ASSIGNED TASK — In the records below, find the line with "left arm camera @" and the line with "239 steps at"; return exactly those lines and every line between them.

EXCERPTED RECORDS Block Start

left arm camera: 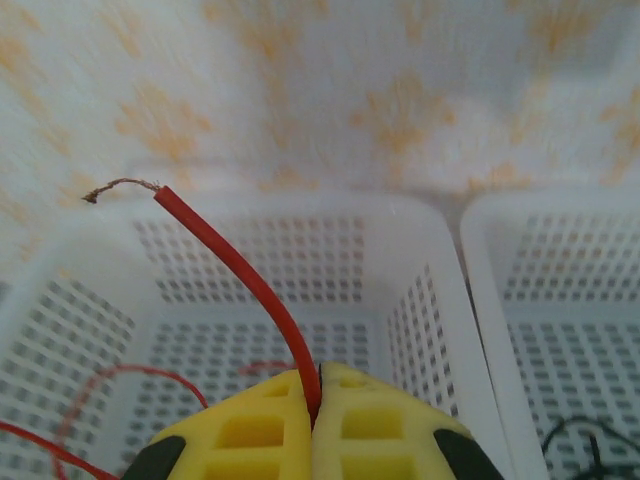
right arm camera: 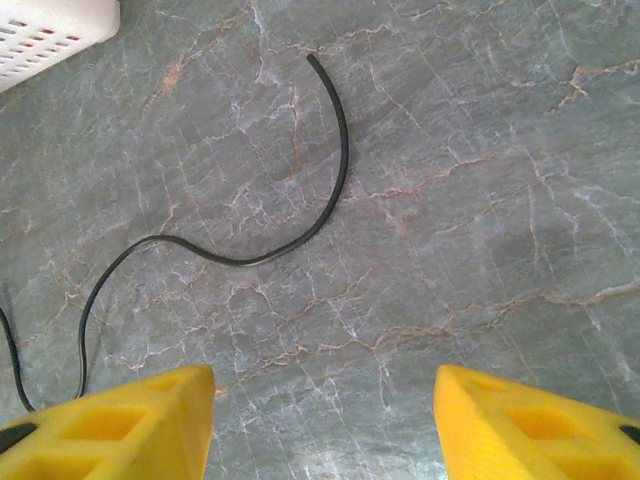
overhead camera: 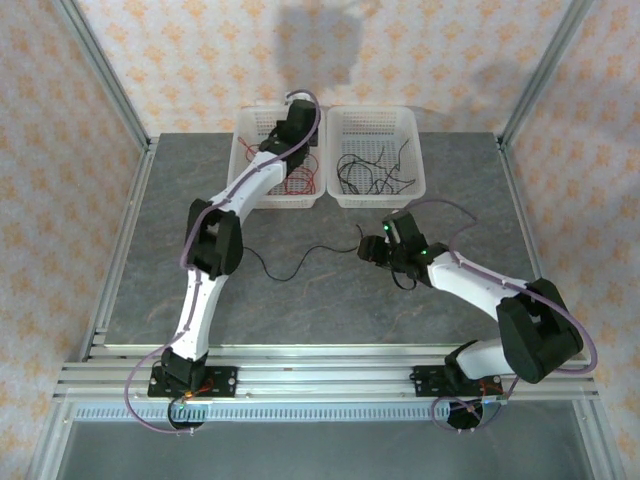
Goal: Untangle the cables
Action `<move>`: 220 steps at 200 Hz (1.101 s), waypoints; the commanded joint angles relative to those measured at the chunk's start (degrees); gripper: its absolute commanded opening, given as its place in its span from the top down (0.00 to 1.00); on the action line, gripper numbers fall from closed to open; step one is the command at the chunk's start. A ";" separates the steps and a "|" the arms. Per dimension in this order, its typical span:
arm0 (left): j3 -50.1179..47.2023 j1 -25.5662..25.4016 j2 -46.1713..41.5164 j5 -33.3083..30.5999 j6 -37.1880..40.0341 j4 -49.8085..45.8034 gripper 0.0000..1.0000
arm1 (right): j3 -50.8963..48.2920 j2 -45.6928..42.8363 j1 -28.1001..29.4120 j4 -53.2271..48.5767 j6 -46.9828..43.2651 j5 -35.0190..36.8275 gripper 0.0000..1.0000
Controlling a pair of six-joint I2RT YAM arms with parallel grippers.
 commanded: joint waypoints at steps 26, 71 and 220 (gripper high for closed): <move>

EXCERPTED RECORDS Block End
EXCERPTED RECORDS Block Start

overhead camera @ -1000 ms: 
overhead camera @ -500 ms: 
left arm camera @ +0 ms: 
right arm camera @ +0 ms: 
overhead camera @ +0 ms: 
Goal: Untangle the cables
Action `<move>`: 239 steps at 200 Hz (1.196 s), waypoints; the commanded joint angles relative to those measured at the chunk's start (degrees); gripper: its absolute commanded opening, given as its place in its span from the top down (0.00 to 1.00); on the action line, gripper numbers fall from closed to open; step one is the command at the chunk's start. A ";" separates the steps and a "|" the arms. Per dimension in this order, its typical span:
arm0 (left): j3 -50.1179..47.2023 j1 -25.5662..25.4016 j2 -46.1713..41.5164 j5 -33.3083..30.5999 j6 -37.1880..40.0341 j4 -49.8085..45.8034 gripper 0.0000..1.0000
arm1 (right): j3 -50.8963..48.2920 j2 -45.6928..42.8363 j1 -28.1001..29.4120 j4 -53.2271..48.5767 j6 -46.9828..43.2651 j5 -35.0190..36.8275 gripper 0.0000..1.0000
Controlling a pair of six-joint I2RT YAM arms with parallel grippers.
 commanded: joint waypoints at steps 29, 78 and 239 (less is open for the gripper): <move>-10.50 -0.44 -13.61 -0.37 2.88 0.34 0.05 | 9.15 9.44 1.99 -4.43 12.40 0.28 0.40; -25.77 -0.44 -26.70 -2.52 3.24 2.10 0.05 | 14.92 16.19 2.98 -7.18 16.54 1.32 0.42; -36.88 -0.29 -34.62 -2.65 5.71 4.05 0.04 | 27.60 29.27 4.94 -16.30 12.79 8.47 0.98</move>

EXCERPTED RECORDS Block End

WRITTEN ANSWER —
left arm camera @ +0 ms: 
right arm camera @ +0 ms: 
overhead camera @ +0 ms: 
Goal: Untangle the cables
Action `<move>`: 239 steps at 200 Hz (1.196 s), waypoints; the commanded joint angles relative to those measured at the chunk's start (degrees); gripper: its absolute commanded opening, given as its place in its span from the top down (0.00 to 1.00); on the action line, gripper numbers fall from closed to open; step one is the command at the chunk's start. A ";" separates the steps and a "|" the arms. Per dimension in this order, its typical span:

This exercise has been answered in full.